***** Data for review
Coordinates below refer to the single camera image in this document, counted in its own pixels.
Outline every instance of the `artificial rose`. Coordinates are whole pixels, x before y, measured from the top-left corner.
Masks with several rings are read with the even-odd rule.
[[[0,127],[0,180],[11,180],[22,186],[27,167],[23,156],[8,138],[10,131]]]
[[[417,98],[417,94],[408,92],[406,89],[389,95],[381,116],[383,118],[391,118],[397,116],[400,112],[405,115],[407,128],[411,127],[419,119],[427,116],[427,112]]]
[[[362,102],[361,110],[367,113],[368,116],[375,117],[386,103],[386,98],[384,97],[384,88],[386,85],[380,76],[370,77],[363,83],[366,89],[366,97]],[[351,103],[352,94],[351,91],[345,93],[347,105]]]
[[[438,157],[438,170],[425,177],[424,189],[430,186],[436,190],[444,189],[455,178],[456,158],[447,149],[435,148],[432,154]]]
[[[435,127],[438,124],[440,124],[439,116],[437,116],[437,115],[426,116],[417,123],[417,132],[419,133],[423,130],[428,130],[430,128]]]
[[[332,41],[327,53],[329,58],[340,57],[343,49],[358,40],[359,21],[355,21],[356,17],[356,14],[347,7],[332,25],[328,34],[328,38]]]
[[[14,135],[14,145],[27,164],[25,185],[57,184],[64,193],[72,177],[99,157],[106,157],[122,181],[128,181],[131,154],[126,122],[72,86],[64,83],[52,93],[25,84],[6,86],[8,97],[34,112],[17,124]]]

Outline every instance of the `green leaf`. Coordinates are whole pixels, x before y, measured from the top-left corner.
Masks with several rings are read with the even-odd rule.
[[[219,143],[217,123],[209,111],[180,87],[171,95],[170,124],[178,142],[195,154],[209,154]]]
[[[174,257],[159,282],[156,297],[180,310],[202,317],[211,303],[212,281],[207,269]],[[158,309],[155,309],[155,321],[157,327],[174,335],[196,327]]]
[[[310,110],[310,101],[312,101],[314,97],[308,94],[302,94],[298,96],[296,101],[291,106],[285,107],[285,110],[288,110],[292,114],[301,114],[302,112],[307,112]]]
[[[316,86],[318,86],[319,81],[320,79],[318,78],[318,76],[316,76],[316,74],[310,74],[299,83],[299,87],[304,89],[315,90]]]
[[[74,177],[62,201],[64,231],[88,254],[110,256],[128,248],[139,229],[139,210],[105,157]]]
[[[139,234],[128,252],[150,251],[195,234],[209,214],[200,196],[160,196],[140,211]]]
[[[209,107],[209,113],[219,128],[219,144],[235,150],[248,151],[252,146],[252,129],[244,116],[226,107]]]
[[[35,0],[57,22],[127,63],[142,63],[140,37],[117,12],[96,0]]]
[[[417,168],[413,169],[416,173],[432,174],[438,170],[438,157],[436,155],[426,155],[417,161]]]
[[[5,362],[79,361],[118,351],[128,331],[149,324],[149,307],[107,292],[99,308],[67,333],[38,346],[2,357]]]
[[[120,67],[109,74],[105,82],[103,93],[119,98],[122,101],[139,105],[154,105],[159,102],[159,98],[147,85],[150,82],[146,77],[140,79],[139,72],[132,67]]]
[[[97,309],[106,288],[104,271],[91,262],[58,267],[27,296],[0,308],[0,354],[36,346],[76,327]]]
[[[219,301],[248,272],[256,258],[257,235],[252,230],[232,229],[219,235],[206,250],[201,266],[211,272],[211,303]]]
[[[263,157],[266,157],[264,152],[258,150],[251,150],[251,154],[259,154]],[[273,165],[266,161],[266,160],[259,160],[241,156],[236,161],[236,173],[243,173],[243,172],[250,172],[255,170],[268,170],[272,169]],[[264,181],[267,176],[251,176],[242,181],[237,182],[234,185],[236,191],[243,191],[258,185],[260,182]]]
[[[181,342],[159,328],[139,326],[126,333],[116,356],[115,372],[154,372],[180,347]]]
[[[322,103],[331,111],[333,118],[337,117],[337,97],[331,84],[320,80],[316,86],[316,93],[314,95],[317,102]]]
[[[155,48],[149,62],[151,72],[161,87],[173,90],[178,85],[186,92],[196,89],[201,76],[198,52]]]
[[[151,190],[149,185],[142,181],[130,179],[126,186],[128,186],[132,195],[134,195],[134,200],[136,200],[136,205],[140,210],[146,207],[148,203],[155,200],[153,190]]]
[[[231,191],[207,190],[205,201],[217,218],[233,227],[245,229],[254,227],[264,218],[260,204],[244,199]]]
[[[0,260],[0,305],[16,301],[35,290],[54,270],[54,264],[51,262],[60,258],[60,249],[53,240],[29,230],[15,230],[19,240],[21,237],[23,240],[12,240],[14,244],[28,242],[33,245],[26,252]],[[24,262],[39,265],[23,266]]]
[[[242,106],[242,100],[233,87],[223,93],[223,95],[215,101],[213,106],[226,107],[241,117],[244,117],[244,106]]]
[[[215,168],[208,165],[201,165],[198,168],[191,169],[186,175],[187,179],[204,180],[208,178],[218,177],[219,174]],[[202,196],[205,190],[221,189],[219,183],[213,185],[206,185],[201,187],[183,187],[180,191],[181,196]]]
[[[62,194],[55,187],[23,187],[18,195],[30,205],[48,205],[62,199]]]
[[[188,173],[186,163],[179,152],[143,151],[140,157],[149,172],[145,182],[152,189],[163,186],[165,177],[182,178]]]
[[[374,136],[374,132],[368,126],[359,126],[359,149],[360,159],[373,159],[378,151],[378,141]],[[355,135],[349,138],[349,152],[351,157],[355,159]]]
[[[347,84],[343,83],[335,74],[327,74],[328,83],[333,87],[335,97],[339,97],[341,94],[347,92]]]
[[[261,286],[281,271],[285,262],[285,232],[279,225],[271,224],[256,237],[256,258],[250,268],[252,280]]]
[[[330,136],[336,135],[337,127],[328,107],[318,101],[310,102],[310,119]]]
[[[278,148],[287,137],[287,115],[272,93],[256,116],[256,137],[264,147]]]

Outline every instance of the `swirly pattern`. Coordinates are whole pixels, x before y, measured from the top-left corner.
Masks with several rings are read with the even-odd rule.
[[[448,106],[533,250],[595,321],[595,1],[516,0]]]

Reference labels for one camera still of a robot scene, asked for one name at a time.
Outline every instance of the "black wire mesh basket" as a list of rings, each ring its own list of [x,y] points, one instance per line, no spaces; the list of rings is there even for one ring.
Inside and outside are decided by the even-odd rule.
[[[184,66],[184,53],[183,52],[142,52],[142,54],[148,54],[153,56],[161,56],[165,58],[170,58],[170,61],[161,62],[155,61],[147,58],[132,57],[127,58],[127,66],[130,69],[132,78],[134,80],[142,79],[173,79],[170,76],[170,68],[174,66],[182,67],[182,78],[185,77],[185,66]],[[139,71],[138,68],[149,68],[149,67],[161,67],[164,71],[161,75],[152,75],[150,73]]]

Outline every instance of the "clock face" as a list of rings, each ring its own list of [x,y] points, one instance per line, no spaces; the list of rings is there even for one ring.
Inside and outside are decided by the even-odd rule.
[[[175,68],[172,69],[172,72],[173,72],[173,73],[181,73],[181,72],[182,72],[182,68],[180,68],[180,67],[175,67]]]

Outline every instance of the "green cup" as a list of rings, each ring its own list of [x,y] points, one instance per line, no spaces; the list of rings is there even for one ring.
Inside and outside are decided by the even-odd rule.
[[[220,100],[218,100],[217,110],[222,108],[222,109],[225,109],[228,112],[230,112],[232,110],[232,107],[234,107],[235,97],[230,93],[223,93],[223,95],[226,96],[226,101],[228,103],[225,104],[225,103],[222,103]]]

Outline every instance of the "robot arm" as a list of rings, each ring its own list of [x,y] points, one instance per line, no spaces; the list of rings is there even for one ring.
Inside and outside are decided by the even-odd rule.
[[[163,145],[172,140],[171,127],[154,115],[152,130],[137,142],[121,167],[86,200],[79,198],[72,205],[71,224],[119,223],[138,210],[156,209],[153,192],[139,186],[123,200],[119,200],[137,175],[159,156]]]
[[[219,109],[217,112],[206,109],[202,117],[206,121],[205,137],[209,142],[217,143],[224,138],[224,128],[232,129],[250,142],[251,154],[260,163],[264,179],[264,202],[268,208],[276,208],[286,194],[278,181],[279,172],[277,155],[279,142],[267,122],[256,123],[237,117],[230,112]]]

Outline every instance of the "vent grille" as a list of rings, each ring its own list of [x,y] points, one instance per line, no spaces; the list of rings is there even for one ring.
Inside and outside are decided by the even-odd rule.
**********
*Exercise requirements*: Go through the entries above and count the lines containing the string "spaces". Give only that number.

*Answer area*: 5